A lot of people decide to make things easy by picking up a little horn and just stick it somewhere out of sight. My preference for a 30's era rod is the classic AOOOGA horn. They tend to be pretty big so hiding one of them can be a challenge. In this case I searched for the smallest AOOOGA horn I could find, which I just happened to find at Harbor Freight of all places. It's about 12" long and 3" in diameter at its largest point and this makes it a bit easier to tuck up under the bottom of the frame and under the floor.
The horn mounting boss was not very impressive when it comes to strength so I decided to add another mount by fabricating a clamp around the rear of the horn and attaching that to the bracket as well. This additional mount added stability and allowed the horn to be mounted pointing slightly down. This angle will direct the sound down so it will resonate off the pavement and add a bit of volume to its AOOOOOGA sound.

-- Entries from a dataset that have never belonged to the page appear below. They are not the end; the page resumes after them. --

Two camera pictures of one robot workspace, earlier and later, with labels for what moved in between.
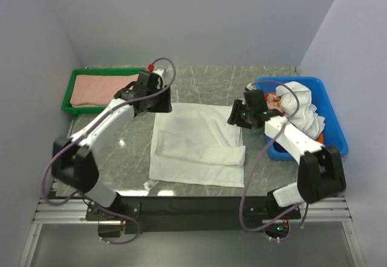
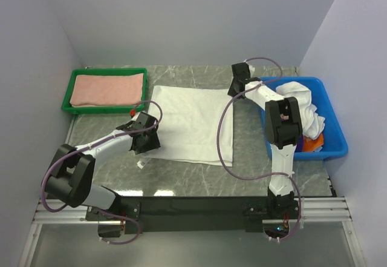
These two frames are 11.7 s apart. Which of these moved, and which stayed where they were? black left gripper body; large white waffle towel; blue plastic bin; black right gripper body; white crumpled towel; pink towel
Moved: large white waffle towel; black right gripper body; black left gripper body
Stayed: pink towel; white crumpled towel; blue plastic bin
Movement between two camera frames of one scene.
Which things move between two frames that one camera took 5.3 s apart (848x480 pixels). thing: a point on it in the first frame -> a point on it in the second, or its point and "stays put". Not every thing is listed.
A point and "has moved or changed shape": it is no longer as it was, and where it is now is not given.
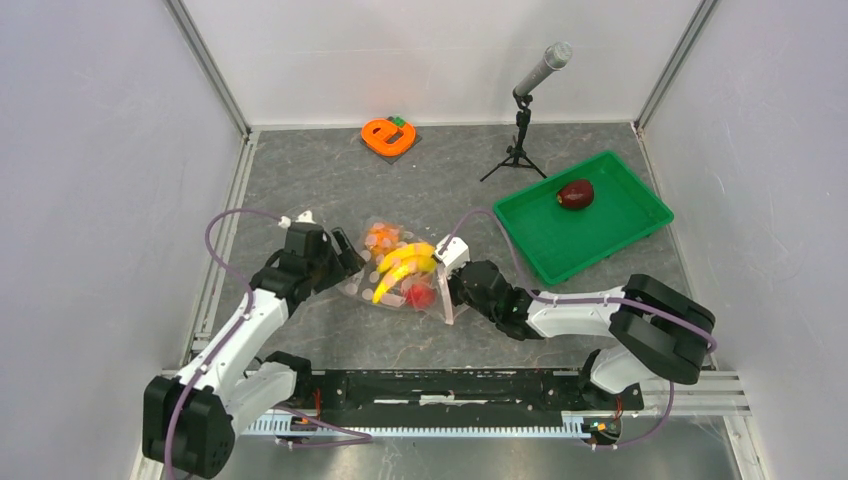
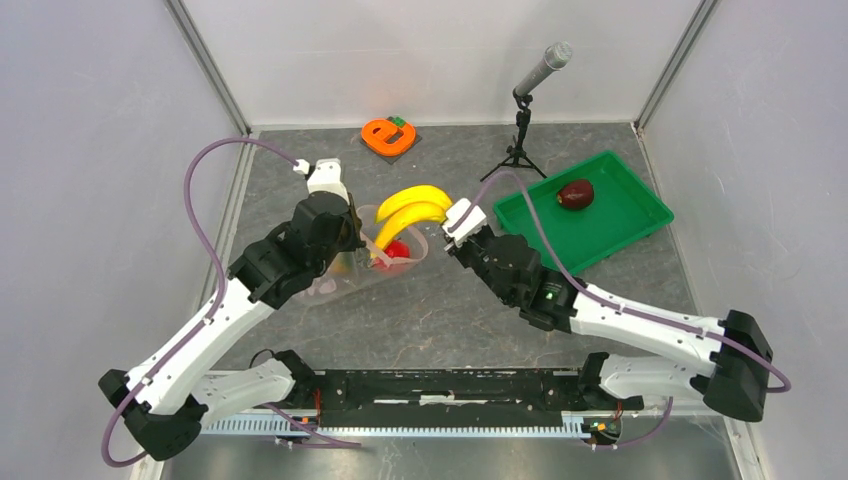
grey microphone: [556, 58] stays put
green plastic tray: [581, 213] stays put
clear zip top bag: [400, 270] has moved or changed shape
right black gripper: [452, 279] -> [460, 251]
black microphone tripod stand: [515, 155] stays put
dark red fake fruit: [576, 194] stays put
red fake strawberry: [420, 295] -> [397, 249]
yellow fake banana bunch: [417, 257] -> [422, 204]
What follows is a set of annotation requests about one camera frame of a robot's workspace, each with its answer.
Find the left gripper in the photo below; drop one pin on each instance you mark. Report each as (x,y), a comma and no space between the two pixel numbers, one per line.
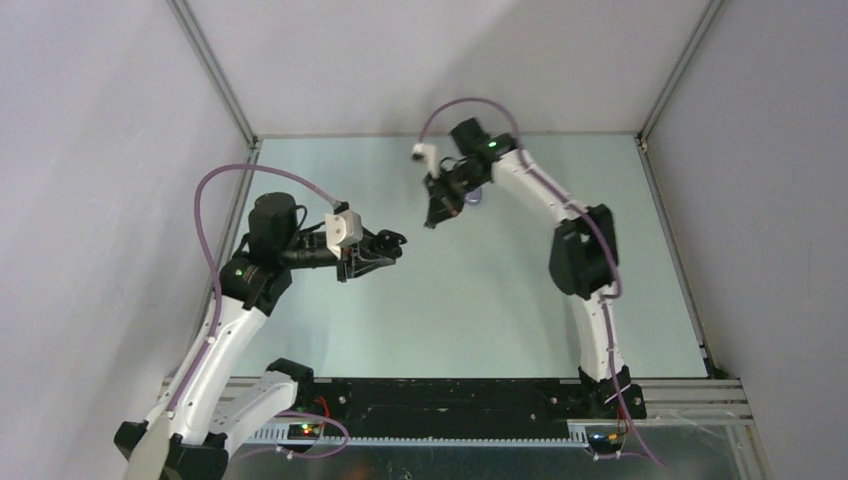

Below is a picture of the radiator overflow tank. When it comes to one of these many people just pick up one of the chrome tanks that mount on the side of the radiator and call it good. That type of tank is fine and I've used them in the past but just won't fit the "theme" of this project, especially since nothing like that was available back in 1964.
Back in the day people were making these out of oil filter canisters and even glass bottles. I did consider an oil filter canister but the one I had would have been too big. Since I spent so many hours modifying the firewall to look more realistic, I knew I didn't want to mount it there. So given that I wanted a mounting location where the tank would not be in the way, my choices were a little limited. I finally decided to mount it just behind the passenger's header on the inside of the frame rail which will allow easy fill access but still be almost completely out of the way.
The tank was made from a 12" piece of 3 1/2" diameter exhaust tubing. Based on the location I chose I new it needed to be squeezed a little for clearance. A couple minutes in a bench vice gave me an oval shape, which has more than enough clearance and still will not protrude below the frame rail.
In this location the removable cap will be about 3" in front of the firewall. One will just need to be careful removing the cap if the headers are still hot.... but generally speaking this will not be a problem. The tank was sealed inside with fiberglass resin and will hold just about a quart of coolant which should be plenty.
The next order of business is mounting the body so I can make final adjustments to the locations of the peddles and linkages along with planning for the wiring and where the mechanical gauge lines will exit the firewall. Once that is done the body will be permanently bolted to the chassis.